Genus Mazama – nine species
| Common name | Scientific name and subspecies | Range | Size and ecology | IUCN status and estimated population |
|---|---|---|---|---|
| Red brocket | Mazama americana (Erxleben, 1777) | Argentina to Colombia and the Guianas. | Size: Habitat: Diet: | DD |
| Small red brocket or bororo | Mazama bororo Duarte, 1996 | Brazil ( Atlantic Forest in Paraná, Santa Catarina and São Paulo ) | Size: Habitat: Diet: | VU |
| Merida brocket | Mazama bricenii (Thomas, 1908) | northern Colombia and western Venezuela | Size: Habitat: Diet: | VU |
| Dwarf brocket | Mazama chunyi Hershkovitz, 1959 | western Bolivia and southeastern Peru | Size: Habitat: Diet: | VU |
| Pygmy brocket | Mazama nana (Hensel, 1872) | Brazil, Argentina and Paraguay | Size: Habitat: Diet: | VU |
| Amazonian brown brocket | Mazama nemorivaga (F. Cuvier, 1817) Two subspecies M. n. nemorivaga ; M. n. permira ; | Colombia, Venezuela, Guyana, Suriname, French Guiana, eastern Ecuador, eastern Peru, Brazil | Size: Habitat: Diet: | LC |
| Central American red brocket | Mazama temama (, ) Three subspecies M. temama temama ; M. temama cerasina ; M. temama reperticia ; | southern Mexico, through Central America, to northwestern Colombia | Size: Habitat: Diet: | DD |
| Fair brocket | Mazama tienhoveni (Roosmalen, 2015) | Brazil | Size: Habitat: Diet: |  |

==Physical description and habitat==
Depending on species, brocket deer are small to medium-sized with stout bodies and large ears.
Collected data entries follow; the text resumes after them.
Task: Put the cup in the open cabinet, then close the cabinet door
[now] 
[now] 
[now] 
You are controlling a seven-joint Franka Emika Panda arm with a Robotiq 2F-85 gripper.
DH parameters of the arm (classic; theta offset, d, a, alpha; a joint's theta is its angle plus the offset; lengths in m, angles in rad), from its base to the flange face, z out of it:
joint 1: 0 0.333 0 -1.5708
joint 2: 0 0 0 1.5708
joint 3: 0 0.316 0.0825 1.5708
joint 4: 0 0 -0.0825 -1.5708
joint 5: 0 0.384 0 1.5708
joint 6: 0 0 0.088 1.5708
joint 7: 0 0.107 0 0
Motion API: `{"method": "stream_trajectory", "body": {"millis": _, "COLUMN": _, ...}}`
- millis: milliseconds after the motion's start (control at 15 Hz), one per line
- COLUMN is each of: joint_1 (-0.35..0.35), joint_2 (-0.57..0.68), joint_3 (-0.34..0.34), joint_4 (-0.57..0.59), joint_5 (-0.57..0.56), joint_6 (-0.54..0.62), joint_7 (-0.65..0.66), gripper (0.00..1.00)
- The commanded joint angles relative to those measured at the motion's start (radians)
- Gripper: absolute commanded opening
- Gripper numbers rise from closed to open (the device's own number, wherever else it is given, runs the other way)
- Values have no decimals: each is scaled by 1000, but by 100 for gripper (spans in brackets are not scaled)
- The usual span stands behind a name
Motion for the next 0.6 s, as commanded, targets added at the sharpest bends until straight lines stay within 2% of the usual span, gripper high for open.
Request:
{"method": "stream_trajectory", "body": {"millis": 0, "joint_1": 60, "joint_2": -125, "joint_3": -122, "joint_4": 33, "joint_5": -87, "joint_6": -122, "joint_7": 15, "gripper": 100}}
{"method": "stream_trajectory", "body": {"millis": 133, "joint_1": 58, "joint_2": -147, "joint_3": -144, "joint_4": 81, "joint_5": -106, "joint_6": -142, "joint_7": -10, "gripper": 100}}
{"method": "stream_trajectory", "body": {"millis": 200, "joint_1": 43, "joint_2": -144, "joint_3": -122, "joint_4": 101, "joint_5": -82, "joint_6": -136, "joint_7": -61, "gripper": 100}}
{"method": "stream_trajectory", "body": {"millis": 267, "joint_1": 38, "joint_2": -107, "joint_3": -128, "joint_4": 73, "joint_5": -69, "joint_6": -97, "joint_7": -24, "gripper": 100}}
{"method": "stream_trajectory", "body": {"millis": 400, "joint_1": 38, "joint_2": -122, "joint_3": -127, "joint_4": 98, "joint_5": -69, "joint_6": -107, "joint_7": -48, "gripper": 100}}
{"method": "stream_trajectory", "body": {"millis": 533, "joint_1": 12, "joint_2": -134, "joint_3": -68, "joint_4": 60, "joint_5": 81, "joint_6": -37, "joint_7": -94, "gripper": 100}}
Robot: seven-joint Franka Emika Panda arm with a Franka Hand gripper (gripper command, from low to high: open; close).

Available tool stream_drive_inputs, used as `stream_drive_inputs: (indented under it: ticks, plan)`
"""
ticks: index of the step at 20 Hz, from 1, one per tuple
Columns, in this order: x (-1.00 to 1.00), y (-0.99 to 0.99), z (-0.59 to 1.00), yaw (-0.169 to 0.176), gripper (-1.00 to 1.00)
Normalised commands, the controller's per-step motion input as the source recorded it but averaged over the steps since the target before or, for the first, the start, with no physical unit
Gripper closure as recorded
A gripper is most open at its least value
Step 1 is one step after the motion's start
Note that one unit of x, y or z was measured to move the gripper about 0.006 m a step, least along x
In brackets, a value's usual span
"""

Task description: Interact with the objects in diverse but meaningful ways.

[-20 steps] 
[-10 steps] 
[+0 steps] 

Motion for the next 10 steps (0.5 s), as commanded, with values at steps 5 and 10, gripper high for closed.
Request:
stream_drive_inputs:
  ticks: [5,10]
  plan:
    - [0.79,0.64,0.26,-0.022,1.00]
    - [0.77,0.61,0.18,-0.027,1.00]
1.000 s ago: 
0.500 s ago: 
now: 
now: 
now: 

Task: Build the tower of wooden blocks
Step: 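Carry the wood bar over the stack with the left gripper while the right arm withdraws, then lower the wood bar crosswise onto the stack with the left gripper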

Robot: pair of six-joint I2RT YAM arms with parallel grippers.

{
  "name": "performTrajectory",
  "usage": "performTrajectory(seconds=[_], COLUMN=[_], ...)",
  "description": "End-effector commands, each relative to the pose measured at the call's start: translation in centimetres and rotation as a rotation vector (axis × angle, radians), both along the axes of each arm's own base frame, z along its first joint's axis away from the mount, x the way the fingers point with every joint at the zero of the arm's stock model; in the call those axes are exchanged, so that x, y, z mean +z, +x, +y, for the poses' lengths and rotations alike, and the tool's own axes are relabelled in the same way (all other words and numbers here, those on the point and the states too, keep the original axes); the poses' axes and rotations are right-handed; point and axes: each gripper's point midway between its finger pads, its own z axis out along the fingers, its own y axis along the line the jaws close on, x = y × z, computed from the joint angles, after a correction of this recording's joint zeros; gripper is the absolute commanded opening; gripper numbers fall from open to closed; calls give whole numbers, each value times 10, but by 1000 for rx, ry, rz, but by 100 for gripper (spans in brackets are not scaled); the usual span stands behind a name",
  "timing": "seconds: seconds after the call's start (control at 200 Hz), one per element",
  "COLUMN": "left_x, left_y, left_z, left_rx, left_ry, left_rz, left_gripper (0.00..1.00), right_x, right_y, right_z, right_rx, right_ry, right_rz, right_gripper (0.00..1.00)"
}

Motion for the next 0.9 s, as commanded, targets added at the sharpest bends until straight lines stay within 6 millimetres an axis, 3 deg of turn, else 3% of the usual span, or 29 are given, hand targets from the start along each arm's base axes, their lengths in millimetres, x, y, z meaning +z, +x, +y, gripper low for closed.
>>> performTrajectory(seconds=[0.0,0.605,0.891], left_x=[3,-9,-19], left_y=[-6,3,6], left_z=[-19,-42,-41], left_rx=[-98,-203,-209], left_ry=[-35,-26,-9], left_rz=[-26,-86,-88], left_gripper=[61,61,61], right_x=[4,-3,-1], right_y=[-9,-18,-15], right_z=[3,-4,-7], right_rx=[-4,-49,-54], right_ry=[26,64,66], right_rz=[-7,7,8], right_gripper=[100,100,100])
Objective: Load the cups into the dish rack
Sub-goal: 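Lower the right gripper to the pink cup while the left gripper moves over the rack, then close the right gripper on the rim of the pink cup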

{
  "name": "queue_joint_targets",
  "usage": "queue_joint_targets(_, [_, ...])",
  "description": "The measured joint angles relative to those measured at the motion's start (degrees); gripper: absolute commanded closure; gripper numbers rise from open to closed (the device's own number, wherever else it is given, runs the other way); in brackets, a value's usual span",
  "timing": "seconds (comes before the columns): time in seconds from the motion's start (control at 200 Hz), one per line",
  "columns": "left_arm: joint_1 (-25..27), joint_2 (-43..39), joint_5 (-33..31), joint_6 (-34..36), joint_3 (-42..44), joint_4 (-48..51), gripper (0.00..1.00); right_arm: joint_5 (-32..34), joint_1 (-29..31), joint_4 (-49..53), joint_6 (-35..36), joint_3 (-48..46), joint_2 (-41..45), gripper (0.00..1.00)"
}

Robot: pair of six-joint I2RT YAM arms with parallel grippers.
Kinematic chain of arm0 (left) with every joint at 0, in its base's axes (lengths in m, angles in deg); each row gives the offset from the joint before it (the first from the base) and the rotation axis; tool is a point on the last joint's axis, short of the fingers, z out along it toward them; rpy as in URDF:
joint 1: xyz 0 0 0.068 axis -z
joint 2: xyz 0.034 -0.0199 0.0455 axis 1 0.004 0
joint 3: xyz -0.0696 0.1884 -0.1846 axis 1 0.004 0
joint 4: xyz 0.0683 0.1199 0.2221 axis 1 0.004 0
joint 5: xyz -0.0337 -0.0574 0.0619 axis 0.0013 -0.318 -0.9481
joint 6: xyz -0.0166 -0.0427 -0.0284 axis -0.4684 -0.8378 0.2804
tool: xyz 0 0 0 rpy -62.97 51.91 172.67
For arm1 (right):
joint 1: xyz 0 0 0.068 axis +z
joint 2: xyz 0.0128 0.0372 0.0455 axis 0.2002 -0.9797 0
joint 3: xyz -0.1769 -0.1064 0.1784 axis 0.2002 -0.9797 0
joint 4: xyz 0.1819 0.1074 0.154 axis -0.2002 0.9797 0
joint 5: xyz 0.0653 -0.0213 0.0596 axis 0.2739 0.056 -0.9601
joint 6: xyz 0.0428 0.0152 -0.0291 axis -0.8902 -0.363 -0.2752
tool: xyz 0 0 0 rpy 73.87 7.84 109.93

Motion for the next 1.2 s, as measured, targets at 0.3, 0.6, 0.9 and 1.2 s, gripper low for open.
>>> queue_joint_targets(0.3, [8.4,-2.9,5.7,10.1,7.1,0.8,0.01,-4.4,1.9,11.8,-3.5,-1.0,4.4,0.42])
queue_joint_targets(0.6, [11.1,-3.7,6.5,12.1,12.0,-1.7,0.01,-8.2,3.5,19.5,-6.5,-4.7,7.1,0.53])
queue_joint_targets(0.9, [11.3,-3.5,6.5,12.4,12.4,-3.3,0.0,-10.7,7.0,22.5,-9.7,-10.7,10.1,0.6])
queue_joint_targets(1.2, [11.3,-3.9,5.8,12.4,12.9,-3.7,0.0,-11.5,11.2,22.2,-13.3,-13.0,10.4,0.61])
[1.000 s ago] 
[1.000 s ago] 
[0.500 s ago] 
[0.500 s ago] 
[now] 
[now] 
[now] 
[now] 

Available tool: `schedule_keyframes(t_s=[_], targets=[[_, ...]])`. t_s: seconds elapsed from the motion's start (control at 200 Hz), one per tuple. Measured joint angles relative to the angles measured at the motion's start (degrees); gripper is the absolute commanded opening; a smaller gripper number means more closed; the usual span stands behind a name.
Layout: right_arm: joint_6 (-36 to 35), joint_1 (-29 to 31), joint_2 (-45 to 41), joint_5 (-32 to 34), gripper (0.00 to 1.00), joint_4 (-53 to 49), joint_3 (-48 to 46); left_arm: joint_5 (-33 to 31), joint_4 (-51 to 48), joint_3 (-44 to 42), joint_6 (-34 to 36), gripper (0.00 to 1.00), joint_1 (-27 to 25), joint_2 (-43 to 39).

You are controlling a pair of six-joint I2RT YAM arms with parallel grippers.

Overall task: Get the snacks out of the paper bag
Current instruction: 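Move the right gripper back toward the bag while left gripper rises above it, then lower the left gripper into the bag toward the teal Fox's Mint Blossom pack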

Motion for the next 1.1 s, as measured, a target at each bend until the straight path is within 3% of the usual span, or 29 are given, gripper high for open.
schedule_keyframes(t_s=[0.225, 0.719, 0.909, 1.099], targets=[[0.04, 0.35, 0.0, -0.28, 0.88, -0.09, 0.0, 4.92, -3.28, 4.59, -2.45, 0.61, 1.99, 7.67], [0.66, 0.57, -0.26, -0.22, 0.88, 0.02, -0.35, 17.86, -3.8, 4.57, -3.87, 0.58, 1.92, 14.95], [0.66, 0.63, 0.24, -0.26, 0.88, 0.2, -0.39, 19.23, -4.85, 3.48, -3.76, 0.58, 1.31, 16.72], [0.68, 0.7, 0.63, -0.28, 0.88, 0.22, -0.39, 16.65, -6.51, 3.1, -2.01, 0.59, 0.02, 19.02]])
The head-and-body length is 60–144 cm, the shoulder height is 35–80 cm, and the typical weight 8–48 kg, though exceptionally large M. americana specimens have weighed as much as 65 kg. When present, the antlers are small, simple spikes. The pelage varies from reddish to brown to gray. Very roughly, the species can be divided into four groups based on size, color, and habitat (but not necessarily matching their phylogeny):

- M. americana and M. temama are usually found in forest. They are relatively large to medium brocket deer with a reddish to reddish-brown pelage. The head, neck, and legs are often grayish or blackish.
- M. gouazoubira, M. nemorivaga, and M. pandora are found in forest, woodland, and shrubland. They are medium-sized with a brownish to grayish pelage and pale underparts.
- M. nana, M. bricenii, M. chunyi, and M. rufina are found in forest and high-altitude grassland (M. nana in Atlantic forest; the remaining species in Andean cloud forest, elfin forest and páramo). They are medium to small in size, and the pelage is reddish. In most, a part of the legs and the upper part of the head are blackish or dark gray, but in M. chunyi, the foreparts and neck are also blackish or dark gray.
- M. bororo is found in Atlantic forest in southeastern Brazil. In appearance, it is intermediate in appearance between M. americana (first group) and M. nana (third group).

==Behavior==
In addition to being small and nocturnal, Mazama species are shy and are thus rarely observed. They are found living alone or in mated pairs within their own small territory, the boundaries usually marked with urine, feces, or secretions from the eye glands. When threatened by predators (primarily the cougar and the jaguar), they use their knowledge of their territory to finding hiding places in nearby vegetation. As herbivores, their diet consists of leaves, fruits, and shoots.

==Reproduction==
Mated pairs that live together remain monogamous. Single male deer usually mate with nearby females. When males compete for a mate, they fight by biting and stabbing with their short antlers. Brocket species that live in tropical areas have no fixed mating season, but those in temperate areas have a distinct rutting period in the autumn.

The gestation period is roughly 200-220 days and females bear only one fawn at a time. The young stay with the mother, keeping concealed until large enough to accompany her. They are normally weaned around six months of age and reach sexual maturity after a year.